Sonia Bergamasco, Premio Eleonora Duse 2014, ha trasformato questo testo in un monologo a più voci rivelando con delicatezza ed eleganza, attraverso un gioco di specchi, l’illusione, la rabbia e il disamore di tutti i personaggi. La vicenda, apparentemente lieve, si carica di tutte le angosce, di tutte le frustrazioni che accompagnano il viaggio verso l’età adulta: la solitudine, la rabbia, la mancanza di saldi riferimenti affettivi, la discrepanza tra la vita vagheggiata o intravista sui libri e quella realmente vissuta giorno per giorno, la percezione che i genitori sono ben lontani dall’incarnare un modello di cultura e di elevati sentimenti.

Lo spettacolo è prodotto dal Teatro Franco Parenti e da Sonia Bergamasco, disegno luci di Cesare Accetta, scena di Barbara Petrecca, costume di Giovanna Buzzi.

TEATRO DELLE BRICIOLE A PARIGI

Ma il Teatro delle Briciole di Parma va in scena anche a Parigi con due sue produzioni.
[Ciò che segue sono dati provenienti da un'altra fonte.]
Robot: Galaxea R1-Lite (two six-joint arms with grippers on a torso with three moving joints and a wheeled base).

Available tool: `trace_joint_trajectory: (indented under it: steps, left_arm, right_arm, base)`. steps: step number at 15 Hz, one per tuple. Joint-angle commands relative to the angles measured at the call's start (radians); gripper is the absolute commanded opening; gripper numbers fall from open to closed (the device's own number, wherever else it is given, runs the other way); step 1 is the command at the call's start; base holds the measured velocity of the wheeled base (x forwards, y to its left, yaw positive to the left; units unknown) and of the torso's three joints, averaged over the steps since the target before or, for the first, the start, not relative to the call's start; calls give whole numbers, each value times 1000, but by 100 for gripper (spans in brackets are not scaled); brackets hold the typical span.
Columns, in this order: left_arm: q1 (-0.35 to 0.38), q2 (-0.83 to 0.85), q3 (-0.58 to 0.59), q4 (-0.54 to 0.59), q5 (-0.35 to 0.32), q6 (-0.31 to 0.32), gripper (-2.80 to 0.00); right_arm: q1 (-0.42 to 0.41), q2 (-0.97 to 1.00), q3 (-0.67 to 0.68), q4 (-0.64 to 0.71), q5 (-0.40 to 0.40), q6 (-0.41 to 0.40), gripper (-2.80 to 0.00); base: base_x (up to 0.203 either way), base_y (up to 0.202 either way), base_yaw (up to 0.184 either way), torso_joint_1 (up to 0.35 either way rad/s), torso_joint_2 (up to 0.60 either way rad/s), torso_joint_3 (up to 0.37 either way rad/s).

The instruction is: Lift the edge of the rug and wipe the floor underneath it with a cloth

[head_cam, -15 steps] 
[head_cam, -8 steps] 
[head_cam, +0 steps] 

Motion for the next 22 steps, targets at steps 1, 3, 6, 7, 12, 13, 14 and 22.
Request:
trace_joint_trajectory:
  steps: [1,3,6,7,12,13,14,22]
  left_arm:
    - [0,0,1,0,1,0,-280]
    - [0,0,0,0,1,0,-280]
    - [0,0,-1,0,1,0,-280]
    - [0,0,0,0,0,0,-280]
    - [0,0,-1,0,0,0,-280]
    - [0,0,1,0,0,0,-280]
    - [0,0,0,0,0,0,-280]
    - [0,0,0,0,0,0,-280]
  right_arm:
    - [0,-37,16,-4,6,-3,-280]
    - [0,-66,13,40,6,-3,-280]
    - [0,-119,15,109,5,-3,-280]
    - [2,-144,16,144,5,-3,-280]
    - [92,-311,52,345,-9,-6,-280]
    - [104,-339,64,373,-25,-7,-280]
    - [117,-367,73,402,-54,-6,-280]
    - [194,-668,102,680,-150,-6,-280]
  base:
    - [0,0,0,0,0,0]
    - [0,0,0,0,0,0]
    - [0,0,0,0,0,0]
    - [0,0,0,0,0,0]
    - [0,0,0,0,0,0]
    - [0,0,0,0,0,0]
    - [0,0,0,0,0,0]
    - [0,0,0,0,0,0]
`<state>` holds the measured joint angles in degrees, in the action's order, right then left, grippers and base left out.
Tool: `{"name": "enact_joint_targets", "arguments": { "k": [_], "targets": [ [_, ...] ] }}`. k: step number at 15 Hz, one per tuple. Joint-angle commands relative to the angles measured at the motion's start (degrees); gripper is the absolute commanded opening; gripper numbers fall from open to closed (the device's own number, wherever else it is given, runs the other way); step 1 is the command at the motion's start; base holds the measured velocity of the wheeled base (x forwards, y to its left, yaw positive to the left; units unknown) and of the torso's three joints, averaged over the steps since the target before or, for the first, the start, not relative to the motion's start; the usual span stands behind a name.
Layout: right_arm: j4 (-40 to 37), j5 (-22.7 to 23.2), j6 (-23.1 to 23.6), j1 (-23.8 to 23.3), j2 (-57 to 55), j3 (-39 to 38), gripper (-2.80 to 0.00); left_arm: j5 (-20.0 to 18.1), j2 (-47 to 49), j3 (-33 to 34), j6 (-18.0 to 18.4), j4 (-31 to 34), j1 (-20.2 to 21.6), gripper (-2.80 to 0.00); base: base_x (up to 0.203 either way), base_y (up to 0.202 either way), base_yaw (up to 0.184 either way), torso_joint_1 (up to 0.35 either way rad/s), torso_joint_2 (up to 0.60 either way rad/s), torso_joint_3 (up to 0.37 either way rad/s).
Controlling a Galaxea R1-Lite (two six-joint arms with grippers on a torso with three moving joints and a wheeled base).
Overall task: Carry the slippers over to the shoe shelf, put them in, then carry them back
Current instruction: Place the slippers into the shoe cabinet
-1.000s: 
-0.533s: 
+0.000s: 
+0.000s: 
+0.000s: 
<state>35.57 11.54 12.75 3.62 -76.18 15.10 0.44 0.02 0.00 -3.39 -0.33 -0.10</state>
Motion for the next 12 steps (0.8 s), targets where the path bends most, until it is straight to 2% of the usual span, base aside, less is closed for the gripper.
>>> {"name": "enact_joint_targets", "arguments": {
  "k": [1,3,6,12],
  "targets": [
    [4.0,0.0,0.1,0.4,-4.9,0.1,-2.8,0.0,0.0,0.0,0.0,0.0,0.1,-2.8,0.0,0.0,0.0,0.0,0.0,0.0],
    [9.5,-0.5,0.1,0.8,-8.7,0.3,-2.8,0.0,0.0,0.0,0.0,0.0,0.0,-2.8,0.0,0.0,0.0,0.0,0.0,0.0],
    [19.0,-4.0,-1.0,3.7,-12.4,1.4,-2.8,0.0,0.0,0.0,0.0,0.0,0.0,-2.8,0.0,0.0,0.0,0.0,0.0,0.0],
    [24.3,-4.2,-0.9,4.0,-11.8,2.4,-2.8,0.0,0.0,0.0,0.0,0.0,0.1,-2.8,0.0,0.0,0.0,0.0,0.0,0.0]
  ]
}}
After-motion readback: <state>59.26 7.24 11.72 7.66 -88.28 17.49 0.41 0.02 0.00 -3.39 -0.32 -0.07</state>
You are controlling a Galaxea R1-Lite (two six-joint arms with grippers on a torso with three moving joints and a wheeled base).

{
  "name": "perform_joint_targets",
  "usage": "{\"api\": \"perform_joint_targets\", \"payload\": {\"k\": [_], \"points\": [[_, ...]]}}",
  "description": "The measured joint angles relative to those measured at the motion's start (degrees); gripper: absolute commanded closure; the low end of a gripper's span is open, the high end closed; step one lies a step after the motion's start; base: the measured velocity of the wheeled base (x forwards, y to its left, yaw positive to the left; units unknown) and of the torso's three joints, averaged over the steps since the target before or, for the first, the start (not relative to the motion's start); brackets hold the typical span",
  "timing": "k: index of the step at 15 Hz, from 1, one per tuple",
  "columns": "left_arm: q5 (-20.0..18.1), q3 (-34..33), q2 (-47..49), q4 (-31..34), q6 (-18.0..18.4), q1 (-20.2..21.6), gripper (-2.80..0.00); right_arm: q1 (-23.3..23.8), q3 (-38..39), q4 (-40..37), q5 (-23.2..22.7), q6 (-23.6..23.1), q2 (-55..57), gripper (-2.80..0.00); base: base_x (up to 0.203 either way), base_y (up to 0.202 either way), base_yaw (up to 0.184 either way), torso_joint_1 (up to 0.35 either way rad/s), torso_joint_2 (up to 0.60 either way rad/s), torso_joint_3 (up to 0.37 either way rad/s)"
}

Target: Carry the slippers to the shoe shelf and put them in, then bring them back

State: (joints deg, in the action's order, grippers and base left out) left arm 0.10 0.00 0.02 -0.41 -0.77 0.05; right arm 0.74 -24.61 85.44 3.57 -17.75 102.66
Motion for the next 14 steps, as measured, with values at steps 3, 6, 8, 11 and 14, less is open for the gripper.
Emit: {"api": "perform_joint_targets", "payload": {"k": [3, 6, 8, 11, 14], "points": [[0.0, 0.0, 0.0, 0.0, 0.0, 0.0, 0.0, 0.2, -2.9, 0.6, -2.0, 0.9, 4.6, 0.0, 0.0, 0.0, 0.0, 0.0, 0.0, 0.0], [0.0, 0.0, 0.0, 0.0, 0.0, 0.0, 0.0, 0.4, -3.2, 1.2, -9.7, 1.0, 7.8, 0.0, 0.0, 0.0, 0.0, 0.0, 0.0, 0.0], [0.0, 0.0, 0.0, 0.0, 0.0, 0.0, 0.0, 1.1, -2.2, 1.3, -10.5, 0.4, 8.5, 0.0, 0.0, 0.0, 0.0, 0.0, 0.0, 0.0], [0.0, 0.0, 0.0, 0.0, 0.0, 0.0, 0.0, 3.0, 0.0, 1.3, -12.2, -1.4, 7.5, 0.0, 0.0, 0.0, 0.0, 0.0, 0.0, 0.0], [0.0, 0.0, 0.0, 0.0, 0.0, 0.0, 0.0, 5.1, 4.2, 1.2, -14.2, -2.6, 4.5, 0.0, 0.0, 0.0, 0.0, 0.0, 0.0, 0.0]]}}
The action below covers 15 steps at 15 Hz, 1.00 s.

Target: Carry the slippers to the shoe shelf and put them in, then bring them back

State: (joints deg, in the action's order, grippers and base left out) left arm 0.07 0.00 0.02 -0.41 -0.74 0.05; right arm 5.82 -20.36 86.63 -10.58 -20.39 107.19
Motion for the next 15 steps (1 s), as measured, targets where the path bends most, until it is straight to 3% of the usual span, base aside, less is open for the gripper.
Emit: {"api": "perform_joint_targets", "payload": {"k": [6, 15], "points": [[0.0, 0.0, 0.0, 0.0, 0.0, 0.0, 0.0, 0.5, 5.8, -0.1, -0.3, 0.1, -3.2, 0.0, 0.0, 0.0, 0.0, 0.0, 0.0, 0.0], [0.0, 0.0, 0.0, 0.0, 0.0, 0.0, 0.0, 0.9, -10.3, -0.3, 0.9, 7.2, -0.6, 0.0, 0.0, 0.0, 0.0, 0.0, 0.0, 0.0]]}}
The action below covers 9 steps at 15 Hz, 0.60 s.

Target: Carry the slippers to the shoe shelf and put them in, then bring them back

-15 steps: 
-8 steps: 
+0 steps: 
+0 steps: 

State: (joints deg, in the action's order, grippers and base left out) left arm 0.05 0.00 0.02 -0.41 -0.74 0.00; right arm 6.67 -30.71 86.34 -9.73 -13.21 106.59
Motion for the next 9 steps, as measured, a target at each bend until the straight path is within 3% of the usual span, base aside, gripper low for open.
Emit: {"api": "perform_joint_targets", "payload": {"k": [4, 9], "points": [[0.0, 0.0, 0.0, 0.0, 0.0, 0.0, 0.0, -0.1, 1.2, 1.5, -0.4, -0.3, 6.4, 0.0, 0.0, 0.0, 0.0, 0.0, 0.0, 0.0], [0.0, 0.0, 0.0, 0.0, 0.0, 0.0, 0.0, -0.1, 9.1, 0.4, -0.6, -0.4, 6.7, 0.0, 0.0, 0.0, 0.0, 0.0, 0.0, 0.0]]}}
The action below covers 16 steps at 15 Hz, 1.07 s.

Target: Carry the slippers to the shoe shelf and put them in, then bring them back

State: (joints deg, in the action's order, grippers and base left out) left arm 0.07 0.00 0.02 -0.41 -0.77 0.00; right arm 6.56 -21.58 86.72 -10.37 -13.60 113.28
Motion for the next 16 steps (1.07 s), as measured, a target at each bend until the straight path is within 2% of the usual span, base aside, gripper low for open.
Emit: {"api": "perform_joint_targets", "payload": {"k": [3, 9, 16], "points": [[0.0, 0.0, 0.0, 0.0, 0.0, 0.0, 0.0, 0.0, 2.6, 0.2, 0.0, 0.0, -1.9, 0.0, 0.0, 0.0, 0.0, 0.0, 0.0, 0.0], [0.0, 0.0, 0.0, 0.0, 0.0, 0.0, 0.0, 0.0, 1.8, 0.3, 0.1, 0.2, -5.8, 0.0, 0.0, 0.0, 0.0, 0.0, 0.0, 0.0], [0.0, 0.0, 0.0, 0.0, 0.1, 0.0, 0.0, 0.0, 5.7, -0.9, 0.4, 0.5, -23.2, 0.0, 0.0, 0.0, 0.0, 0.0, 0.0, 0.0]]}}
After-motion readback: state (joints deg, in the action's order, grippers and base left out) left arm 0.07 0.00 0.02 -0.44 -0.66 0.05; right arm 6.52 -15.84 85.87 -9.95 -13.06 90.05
Al Théâtre Dunois, tempio parigino del teatro per l’infanzia e la gioventù, dall’8 al 13 marzo è in cartellone «John Tammet fa sentire le persone molto così ;-)» di Davide Giordano, dal 15 al 20 marzo «Pop up un fossile di cartone animato» di Giovanni Guerrieri e Giulia Gallo.

Tammet-bassa

Due settimane di permanenza nella capitale francese sono un forte segno di apprezzamento per i progetti produttivi del Teatro delle Briciole, improntati al rinnovamento del teatro rivolto alle giovani generazioni attraverso la ricerca di scritture originali per la scena e un confronto reciprocamente arricchente con artisti provenienti dal nuovo teatro.

Ne sono un esempio le due produzioni invitate a Parigi. «Pop up», protagonista in questi anni di lunghe e fortunate tournées, diretto da un gruppo di punta della scena off come i Sacchi di sabbia, è nato nel 2013 nell’ambito di «Nuovi sguardi per un pubblico giovane», un cantiere produttivo istituito per superare vecchi steccati alimentando uno scambio di idee tra il teatro per ragazzi e il nuovo teatro, e rappresenta un innovativo progetto di reinvenzione in forma teatrale del libro animato e di esplorazione sperimentale del’immaginario infantile. «John Tammet», vincitore nel 2012 del premio Scenario Infanzia, è uno spettacolo molto richiesto e amato dal pubblico degli adolescenti, che nell’autoritratto di un ragazzo difficile trovano uno strumento di indagine del tessuto profondo delle relazioni tra le persone e dell’ambiguità che le governa. La scelta di un punto di vista “diverso” sul mondo diventa così il tramite di una capacità nuova di riflessione sulla condizione umana.